Postexposure therapy with hydroxychloroquine did not prevent SARS-CoV-2 infection or symptomatic Covid-19 in healthy persons exposed to a PCR-positive case patient. (Funded by the crowdfunding campaign YoMeCorono and others; BCN-PEP-CoV2 ClinicalTrials.gov number, NCT04304053.).
目前预防严重急性呼吸综合征冠状病毒 2(SARS-CoV-2)感染的策略仅限于非药物干预。羟氯喹已被提议作为一种暴露后治疗方法来预防 2019 年冠状病毒病(Covid-19),但缺乏确凿的证据。
我们在西班牙加泰罗尼亚地区进行了一项开放标签、集群随机试验,涉及聚合酶链反应(PCR)确诊的 Covid-19 患者的无症状接触者。我们将接触者集群随机分配到羟氯喹组(接受 800 毫克单次剂量,随后 6 天每天 400 毫克)或常规护理组(不接受特定治疗)。主要结局是 14 天内 PCR 确诊的有症状 Covid-19。次要结局是 SARS-CoV-2 感染,定义为符合 Covid-19 的症状或无论有无症状的阳性 PCR 检测结果。在 28 天内评估不良事件。
分析包括 2020 年 3 月 17 日至 4 月 28 日期间确定的 672 例 Covid-19 确诊指数病例的 2314 名健康接触者。共有 1116 名接触者被随机分配接受羟氯喹治疗,1198 名接受常规护理。
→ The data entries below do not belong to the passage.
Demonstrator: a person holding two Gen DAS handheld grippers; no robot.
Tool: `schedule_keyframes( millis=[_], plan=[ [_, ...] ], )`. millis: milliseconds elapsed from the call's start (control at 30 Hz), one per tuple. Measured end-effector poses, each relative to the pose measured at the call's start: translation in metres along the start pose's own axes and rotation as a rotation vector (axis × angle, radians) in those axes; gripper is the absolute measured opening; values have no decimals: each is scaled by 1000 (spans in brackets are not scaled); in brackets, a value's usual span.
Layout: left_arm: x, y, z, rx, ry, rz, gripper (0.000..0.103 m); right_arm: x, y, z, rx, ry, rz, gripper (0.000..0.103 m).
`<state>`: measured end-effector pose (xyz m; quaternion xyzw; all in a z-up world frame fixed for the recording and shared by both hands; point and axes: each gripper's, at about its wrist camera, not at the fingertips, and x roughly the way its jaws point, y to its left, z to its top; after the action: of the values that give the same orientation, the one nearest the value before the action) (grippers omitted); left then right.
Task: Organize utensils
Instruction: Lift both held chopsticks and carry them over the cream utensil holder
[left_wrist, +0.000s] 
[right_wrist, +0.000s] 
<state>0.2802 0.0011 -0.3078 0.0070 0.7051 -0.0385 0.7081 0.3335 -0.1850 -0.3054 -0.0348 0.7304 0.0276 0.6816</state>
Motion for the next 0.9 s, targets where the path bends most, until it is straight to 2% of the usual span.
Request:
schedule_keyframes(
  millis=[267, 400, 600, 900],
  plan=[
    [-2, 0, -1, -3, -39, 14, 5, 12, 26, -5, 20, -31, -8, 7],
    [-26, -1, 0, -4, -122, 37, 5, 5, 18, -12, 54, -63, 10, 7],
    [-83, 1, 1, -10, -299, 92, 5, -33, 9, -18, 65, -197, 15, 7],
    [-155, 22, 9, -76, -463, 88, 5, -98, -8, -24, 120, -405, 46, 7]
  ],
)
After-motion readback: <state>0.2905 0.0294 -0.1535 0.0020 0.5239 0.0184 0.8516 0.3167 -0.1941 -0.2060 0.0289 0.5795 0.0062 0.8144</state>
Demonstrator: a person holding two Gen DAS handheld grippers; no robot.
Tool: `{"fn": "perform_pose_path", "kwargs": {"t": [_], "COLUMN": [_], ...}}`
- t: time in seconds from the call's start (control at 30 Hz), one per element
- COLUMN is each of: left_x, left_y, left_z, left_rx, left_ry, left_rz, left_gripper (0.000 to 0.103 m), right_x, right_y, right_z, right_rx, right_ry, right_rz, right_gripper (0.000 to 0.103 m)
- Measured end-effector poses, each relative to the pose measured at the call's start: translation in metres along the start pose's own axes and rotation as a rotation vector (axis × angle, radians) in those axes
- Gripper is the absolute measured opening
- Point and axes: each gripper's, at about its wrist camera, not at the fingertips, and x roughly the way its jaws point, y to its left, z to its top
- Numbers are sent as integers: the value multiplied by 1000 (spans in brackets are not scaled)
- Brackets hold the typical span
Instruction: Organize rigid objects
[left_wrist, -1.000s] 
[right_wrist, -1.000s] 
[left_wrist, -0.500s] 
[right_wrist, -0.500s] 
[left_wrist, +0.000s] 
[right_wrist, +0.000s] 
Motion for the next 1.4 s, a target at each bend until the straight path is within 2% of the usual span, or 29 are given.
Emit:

在羟氯喹组和常规护理组中,PCR 确诊的有症状 Covid-19 的发生率相似(分别为 5.7%和 6.2%;风险比,0.86 [95%置信区间,0.52 至 1.42])。此外,羟氯喹与常规护理相比,并不降低 SARS-CoV-2 的传播发生率(分别为 18.7%和 17.8%)。羟氯喹组的不良事件发生率高于常规护理组(56.1%比 5.9%),但没有报告与治疗相关的严重不良事件。
在接触 PCR 阳性病例患者的健康人群中,暴露后用羟氯喹治疗不能预防 SARS-CoV-2 感染或有症状的 Covid-19。(由众筹活动 YoMeCorono 等资助;BCN-PEP-CoV2ClinicalTrials.gov 编号,NCT04304053。)